Whatever happened to those Easter bonnets?

Mar 27, 2016 | 5 comments

Dale Espy at Two

Dale Espy at Two

Sometimes I think that women have become so wrapped up in the struggle over women’s rights and the feminist cause that the essence of feminism has been all but forgotten.  Take, for instance, hats.

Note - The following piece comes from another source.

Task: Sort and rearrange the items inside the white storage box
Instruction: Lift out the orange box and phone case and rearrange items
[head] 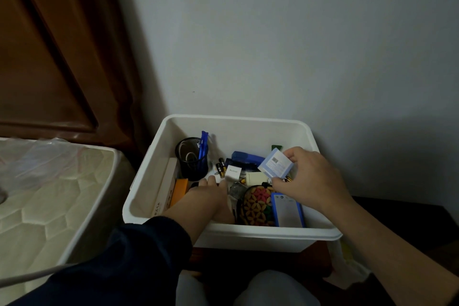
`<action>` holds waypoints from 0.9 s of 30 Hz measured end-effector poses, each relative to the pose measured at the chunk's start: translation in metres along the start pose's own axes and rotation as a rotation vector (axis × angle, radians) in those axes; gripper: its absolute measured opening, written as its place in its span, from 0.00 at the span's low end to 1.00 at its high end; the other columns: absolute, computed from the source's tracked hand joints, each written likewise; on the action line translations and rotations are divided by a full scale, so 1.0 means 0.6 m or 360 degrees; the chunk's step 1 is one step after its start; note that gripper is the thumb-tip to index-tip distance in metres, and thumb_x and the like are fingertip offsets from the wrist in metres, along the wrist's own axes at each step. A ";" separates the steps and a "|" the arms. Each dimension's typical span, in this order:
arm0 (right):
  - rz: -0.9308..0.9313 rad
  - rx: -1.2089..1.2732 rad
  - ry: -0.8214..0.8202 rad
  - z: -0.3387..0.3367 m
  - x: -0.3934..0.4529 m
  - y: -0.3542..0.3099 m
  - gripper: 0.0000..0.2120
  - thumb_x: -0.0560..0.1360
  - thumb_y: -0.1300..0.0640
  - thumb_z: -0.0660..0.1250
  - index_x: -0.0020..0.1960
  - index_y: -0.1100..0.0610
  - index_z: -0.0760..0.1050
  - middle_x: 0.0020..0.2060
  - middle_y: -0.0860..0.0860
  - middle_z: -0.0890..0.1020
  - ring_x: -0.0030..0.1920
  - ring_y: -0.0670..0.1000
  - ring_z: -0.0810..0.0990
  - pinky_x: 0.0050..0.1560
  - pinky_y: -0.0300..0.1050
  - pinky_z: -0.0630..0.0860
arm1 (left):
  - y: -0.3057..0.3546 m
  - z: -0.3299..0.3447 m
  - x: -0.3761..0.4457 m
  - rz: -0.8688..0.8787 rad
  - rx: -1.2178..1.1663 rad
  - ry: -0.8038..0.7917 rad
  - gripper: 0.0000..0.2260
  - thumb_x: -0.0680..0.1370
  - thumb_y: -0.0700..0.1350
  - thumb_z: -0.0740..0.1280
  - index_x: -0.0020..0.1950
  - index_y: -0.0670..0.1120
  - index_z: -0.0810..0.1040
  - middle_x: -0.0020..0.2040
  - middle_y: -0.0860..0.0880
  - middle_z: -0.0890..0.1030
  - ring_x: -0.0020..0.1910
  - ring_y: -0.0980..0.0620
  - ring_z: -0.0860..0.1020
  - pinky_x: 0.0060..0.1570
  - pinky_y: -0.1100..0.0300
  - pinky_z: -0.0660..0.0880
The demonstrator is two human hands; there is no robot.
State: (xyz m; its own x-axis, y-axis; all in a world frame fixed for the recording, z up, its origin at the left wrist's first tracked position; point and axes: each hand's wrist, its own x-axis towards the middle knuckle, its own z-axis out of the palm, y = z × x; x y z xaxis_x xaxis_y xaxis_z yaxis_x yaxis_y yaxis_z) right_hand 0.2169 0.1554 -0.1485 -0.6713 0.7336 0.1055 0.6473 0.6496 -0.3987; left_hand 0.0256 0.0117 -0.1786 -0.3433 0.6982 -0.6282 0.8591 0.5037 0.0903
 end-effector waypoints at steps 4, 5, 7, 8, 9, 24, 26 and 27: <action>-0.0028 0.0024 0.0003 0.000 0.000 0.001 0.23 0.65 0.35 0.75 0.56 0.38 0.72 0.48 0.38 0.79 0.50 0.44 0.77 0.38 0.42 0.75 | -0.001 0.002 0.002 -0.0059 0.0000 0.0018 0.42 0.76 0.60 0.73 0.83 0.49 0.57 0.80 0.40 0.57 0.79 0.36 0.58 0.75 0.38 0.65; -0.0036 0.0023 -0.0001 0.000 0.000 0.001 0.23 0.65 0.35 0.75 0.56 0.38 0.73 0.48 0.38 0.79 0.50 0.43 0.77 0.36 0.39 0.72 | 0.000 0.002 0.002 -0.0073 -0.0016 0.0008 0.41 0.76 0.59 0.74 0.83 0.49 0.57 0.80 0.40 0.57 0.79 0.36 0.58 0.75 0.38 0.65; -0.0046 0.0003 -0.0024 -0.001 -0.001 0.000 0.24 0.65 0.34 0.75 0.57 0.37 0.72 0.47 0.36 0.77 0.51 0.43 0.76 0.34 0.36 0.66 | 0.001 0.002 0.002 -0.0098 -0.0033 -0.0002 0.41 0.77 0.58 0.73 0.83 0.48 0.56 0.80 0.39 0.56 0.79 0.35 0.58 0.76 0.39 0.64; -0.0046 -0.0014 -0.0036 -0.001 -0.001 0.000 0.25 0.65 0.34 0.75 0.58 0.37 0.72 0.47 0.36 0.76 0.52 0.43 0.75 0.34 0.35 0.65 | 0.001 0.001 -0.001 -0.0116 -0.0029 -0.0005 0.42 0.77 0.58 0.73 0.84 0.48 0.55 0.81 0.39 0.56 0.80 0.35 0.58 0.76 0.39 0.64; -0.0046 -0.0028 -0.0045 -0.001 -0.001 0.001 0.26 0.64 0.34 0.75 0.59 0.37 0.73 0.47 0.36 0.76 0.53 0.43 0.75 0.35 0.35 0.65 | 0.000 0.000 -0.003 -0.0131 -0.0024 -0.0008 0.42 0.78 0.57 0.72 0.84 0.47 0.54 0.81 0.38 0.55 0.80 0.34 0.58 0.77 0.39 0.64; -0.0452 -0.0301 -0.0640 0.040 -0.009 -0.008 0.30 0.62 0.24 0.67 0.59 0.38 0.78 0.55 0.39 0.78 0.70 0.50 0.65 0.79 0.66 0.35 | -0.052 0.022 -0.144 0.0260 -0.0522 0.1072 0.23 0.78 0.70 0.53 0.68 0.63 0.71 0.64 0.60 0.71 0.62 0.59 0.69 0.63 0.57 0.70; -0.0441 -0.0329 -0.0663 0.045 -0.005 -0.005 0.29 0.62 0.27 0.69 0.61 0.37 0.78 0.57 0.42 0.77 0.71 0.51 0.63 0.80 0.64 0.37 | -0.048 0.041 -0.145 0.0264 -0.0413 0.1014 0.24 0.77 0.71 0.50 0.68 0.63 0.70 0.64 0.60 0.70 0.62 0.59 0.69 0.62 0.59 0.68; -0.0448 -0.0359 -0.0690 0.046 -0.004 -0.005 0.29 0.63 0.27 0.70 0.61 0.36 0.78 0.57 0.42 0.77 0.70 0.52 0.63 0.80 0.63 0.38 | -0.047 0.045 -0.140 0.0236 -0.0337 0.1037 0.23 0.79 0.69 0.51 0.69 0.63 0.70 0.64 0.59 0.70 0.62 0.58 0.70 0.61 0.59 0.66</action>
State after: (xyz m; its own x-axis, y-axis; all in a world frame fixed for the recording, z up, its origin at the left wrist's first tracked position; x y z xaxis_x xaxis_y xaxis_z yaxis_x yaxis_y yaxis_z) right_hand 0.2067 0.1463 -0.1731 -0.8854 0.4077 -0.2232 0.4509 0.8700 -0.1994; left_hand 0.0405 -0.0748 -0.1489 -0.4429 0.8965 -0.0121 0.8447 0.4218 0.3295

“A hat is a flag, a shield, a bit of armor and the badge of femininity. A hat is the difference between wearing clothes and wearing a costume; it’s the difference between being dressed and being dressed up; it’s the difference between looking adequate and looking your best. A hat is to be stylish in, to glow under, to flirt beneath, to make all others seem jealous over and to make all men feel masculine about. A piece of magic is a hat.” – Martha Sliter

In particular, I miss the Easter Bonnet which, alas, seems to have disappeared right along with over-the-top Easter parades and getting dressed-to-the nines to go to church.  Even in my rather un-churchy childhood, Easter was all about dressing up in our “Sunday best” and going to the eleven o’clock service and singing “Up From the Grave He Arose” or, depending on which church we went to, listening to the ‘Hallelujah Chorus’ from Handel’s “Messiah.”

Suzita Espy, c. 1920

Suzita Espy, c. 1920

Of course, nothing held a candle to the Easter Parades in New York City which, from the 1880s through the 1950s was one of the main cultural expressions of Easter in our country. The seeds of the parade were sown in New York’s highly ornamented churches—Gothic buildings such as Trinity Episcopal Church and St. Patrick’s Cathedral.  In the mid-19th century, these and other churches began decorating their sanctuaries with Easter flowers and the women who attended the services began dressing to match – at least with regard to their hats.

In 1873, a newspaper report about Easter at Christ Church said: More than half the congregation were ladies, who displayed all the gorgeous and marvelous articles of dress… and the appearance of the body of the church thus vied in effect and magnificence with the pleasant and tasteful array of flowers which decorated the chancel.

Helen Richardson Espy, Medora Espy, Ruth Richardson, 1907

Helen Richardson Espy, Medora Espy, Ruth Richardson, 1907

Even in Oysterville, there was an emphasis on (or at least a concern about) sartorial splendor at Easter.  As Medora wrote about Easter Sunday in 1915:

April 4th Easter Sunday and no new Spring clothes but I didn’t mind as I was in Oysterville… We had a gay time getting the children ready for Sunday, but they were finally dressed and all looked very well, especially Mona.  She looked so dainty and dear.  Mother wasn’t feeling very well so I went alone to the program.  It was splendid considering the amount of time the children had practiced… 

5 Comments

  1. Claudette Ferriter

    Let’s have a shout out for hats! I love ’em!

    Reply
  2. Caroline Miller

    You’re right Sydney. Easter didn’t used to be Easter without a hat. Some of them were so much fun.

    Reply
    • sydney

      Unhappily, the elegance of the old-fashioned Easter Parades has deteriorated into a costume extravaganza — fun, but not the same! Thanks for sharing.

      Reply
  3. Jean Stamper

    And we always had to have a new pair of gloves, probably white or a pale pastel to match the flowers on our hat. Now we even see folks in jeans at the symphony. Unheard of thirty years ago.